The −e option was omitted from the ISO POSIX‐2:1993 standard in the
belief that the eofstr option-argument was recognized only when it
was on a line by itself and before quote and escape processing were
performed, and that the logical end-of-file processing was only
enabled if a −e option was specified. In that case, a simple sed
script could be used to duplicate the −e functionality. Further
investigation revealed that:
* The logical end-of-file string was checked for after quote and
escape processing, making a sed script that provided equivalent
functionality much more difficult to write.
* The default was to perform logical end-of-file processing with an
<underscore> as the logical end-of-file string.

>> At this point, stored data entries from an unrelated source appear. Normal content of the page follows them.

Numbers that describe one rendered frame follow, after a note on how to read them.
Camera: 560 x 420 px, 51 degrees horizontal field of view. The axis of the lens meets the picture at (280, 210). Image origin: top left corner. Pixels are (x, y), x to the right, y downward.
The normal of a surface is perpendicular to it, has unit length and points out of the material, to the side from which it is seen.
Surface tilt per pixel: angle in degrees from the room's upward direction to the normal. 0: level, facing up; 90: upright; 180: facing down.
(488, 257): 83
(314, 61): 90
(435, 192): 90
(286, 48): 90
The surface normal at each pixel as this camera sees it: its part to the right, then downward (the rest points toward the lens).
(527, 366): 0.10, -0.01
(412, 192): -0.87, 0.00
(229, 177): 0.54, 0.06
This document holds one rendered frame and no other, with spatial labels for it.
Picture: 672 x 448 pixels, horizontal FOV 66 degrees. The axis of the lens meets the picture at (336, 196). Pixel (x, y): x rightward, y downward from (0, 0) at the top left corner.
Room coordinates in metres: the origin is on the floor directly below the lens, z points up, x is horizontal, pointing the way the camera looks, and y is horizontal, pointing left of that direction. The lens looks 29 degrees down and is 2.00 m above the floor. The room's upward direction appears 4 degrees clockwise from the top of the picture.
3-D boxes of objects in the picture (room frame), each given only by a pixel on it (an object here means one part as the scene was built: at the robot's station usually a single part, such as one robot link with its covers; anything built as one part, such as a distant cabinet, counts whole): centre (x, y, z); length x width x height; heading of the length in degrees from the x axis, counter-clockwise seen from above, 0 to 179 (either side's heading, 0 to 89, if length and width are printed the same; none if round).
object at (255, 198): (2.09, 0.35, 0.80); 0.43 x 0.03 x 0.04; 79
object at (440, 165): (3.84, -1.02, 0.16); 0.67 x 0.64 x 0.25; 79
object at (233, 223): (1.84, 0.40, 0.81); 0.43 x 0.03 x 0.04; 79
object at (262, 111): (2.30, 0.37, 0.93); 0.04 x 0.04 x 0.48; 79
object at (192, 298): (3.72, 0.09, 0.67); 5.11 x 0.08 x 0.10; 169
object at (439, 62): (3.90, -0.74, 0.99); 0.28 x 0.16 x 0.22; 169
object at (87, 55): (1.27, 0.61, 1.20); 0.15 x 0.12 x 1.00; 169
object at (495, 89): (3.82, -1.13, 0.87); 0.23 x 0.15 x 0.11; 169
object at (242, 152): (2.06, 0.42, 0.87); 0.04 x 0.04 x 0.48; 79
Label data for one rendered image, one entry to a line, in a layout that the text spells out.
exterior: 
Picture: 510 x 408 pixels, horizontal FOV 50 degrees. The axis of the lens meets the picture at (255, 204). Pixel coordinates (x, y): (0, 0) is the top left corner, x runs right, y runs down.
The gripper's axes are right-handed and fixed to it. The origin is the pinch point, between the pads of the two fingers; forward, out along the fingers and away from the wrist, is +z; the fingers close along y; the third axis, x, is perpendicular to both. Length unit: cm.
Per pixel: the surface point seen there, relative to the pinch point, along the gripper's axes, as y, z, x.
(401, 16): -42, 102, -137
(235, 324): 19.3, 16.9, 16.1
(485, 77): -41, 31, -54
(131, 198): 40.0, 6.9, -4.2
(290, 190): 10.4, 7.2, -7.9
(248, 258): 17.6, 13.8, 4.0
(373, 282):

To correct this misunderstanding, the −E eofstr option was adopted
from the X/Open Portability Guide. Users should note that the
description of the −E option matches historical documentation of the
−e option (which was not adopted because it did not support the
Utility Syntax Guidelines), by saying that if eofstr is the null
string, logical end-of-file processing is disabled. Historical
implementations of xargs actually did not disable logical end-of-file
processing; they treated a null argument found in the input as a
logical end-of-file string. (A null string argument could be
generated using single or double-quotes ('' or ""). Since this
behavior was not documented historically, it is considered to be a
bug.
The −I, −L, and −n options are mutually-exclusive. Some
implementations use the last one specified if more than one is given
on a command line; other implementations treat combinations of the
options in different ways.
None.
Chapter 2, Shell Command Language, diff(1p), echo(1p), find(1p)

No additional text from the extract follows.